きょろきょろと部屋の中を見回していると、部屋の奥に鎮座していた大きなベッドの上に下ろされ、そのまま火龍がのしかかってきた。
「うわっ! ちょ! ちょっと待ってよ! こ、心の準備がまだよっ!!」
必死に腕を突っ張って、火龍の胸を押し上げようとするが、体格が違いすぎるっ!
「既に体の準備はできている、問題は無い」
情熱的な色合いのわりに理知的な容貌に微笑を浮かべるその顔を見てられなくて視線を下方にそむけ……。
「っ!!! 準備できてんのはアンタの方かっ!!」
大急ぎで顔を横に背け、一生懸命今目に入ってしまったモノを記憶から追い出す。
「顔が真っ赤だが、熱でも出たか?」
「うるさい! さ、さっさとソレをしまってよ!」
「そうか……。 急ぐのもどうかと思ったのだが、イサミがそういうのなら」
「は? え? ちょ! ちょっと!? 何してんの…やぁっ!!」
「しまえと言ったであろう? だから、本来収めるべき場所へとな」
ニヤリと笑ったその顔は確信犯だろうがぁぁぁ!!!!
気絶という名の休憩を挟みながら、丸三日ベッドに監禁された結果。
無事(?)火龍の子を身篭ったあたしは1年後男の子を出産した。
因みに火龍は、繁殖期が過ぎて龍の姿に戻ってしまっても、なぜかあたしの傍に居た。(本来は雌を置いて、自分のテリトリーなりに勝手に帰ってゆく)

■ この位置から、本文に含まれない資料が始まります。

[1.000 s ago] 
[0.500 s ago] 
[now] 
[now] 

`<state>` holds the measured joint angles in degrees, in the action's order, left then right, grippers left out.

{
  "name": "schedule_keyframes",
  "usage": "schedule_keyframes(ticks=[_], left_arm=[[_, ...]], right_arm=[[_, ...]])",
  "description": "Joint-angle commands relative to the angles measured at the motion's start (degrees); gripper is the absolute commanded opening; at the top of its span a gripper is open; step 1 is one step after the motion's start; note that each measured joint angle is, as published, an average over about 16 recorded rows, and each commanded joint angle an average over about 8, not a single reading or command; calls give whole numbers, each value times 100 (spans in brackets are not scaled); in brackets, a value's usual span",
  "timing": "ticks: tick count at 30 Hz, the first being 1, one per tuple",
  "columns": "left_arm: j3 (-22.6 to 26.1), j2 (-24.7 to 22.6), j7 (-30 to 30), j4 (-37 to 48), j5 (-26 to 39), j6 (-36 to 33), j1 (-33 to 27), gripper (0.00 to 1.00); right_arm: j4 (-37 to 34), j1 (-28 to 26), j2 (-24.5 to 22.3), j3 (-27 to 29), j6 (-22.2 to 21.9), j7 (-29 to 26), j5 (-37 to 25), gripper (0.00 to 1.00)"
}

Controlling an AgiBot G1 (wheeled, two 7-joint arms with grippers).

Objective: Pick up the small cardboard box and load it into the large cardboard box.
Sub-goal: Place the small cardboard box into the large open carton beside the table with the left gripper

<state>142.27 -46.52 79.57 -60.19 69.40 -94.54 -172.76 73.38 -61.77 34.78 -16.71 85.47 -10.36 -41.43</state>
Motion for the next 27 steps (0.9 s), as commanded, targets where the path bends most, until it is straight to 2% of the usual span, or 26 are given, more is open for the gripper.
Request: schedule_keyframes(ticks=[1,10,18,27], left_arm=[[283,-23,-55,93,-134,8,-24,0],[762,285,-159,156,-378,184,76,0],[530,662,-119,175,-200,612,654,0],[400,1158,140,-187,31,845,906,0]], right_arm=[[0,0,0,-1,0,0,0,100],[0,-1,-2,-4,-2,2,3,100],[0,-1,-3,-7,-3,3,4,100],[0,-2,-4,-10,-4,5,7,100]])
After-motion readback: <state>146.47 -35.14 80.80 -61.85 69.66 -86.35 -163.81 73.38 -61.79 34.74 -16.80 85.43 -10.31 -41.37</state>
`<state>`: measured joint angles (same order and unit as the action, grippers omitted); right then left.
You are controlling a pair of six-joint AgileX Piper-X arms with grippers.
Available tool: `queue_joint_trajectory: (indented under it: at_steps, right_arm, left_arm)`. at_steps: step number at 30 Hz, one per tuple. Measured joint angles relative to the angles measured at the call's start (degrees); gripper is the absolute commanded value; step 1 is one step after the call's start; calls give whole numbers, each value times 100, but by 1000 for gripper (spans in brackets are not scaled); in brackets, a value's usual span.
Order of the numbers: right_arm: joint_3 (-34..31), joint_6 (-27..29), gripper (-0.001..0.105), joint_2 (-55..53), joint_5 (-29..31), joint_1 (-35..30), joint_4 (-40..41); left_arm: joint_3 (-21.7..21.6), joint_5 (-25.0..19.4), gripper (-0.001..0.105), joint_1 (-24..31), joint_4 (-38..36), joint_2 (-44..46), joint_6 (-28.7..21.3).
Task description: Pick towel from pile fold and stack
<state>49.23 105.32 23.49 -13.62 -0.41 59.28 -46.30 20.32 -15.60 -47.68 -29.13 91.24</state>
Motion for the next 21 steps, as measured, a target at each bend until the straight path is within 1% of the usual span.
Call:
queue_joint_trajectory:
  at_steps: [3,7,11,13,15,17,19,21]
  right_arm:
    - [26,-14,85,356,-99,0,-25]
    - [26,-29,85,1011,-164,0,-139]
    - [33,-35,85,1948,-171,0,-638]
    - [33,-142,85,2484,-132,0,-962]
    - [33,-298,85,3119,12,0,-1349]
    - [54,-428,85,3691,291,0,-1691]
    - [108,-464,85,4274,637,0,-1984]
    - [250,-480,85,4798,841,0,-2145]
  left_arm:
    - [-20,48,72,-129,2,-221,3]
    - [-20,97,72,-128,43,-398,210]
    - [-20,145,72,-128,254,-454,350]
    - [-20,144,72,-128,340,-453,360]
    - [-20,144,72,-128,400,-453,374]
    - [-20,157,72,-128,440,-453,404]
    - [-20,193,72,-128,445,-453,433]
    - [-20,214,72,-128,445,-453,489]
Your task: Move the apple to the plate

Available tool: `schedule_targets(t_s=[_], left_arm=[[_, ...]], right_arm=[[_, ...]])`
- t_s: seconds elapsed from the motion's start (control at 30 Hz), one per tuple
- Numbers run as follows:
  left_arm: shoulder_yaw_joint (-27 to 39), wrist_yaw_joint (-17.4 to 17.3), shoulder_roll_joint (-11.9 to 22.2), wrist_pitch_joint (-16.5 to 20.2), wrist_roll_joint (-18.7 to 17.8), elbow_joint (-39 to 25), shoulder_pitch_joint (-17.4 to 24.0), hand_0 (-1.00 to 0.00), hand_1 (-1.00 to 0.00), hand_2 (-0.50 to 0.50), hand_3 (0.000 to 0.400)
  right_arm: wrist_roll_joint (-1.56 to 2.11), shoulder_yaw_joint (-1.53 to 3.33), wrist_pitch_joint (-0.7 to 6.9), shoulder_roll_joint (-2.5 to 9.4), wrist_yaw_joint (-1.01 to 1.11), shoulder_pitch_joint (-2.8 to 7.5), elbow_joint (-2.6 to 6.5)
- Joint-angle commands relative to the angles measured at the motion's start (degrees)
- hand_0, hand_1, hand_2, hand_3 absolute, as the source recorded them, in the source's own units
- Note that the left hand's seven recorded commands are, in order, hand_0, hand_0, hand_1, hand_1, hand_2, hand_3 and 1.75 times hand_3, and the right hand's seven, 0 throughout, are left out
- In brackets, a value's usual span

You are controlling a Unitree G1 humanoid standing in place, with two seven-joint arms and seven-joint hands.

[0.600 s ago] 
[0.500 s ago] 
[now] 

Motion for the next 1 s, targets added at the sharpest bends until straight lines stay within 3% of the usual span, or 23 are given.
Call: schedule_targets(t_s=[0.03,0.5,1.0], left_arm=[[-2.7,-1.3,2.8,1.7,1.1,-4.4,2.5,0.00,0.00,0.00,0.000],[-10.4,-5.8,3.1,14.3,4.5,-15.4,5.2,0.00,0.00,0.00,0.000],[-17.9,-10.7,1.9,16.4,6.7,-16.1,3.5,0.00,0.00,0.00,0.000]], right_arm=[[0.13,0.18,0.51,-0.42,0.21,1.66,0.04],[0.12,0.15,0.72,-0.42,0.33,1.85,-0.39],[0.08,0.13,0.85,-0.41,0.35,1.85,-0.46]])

妊娠中もずっと神殿の中庭で窮屈そうにしている火龍がかわいそうで、何度も山に帰って良いって言ったんだけど、のらりくらりとかわされて結局、出産の時も立ち会われてしまった……。
「……で、なんで又人間の姿になんの? 発情期で処女に触られたときだけじゃなかったの!?」
以前と変わらず赤銅色の髪と美しい肉体に伸し掛かられて顔が引きつる。
火龍は蕩けるような顔をして、腕の中に囲ったあたしを見つめる。
「ワシ以外のオスの臭いが付いていなければ問題無い。 イサミ、愛してる」
そうしてまた発情した火龍に三日三晩囲われて……。
そうしてあたしは、竜の子を10人も産んだ女として歴史に名を残すことになった。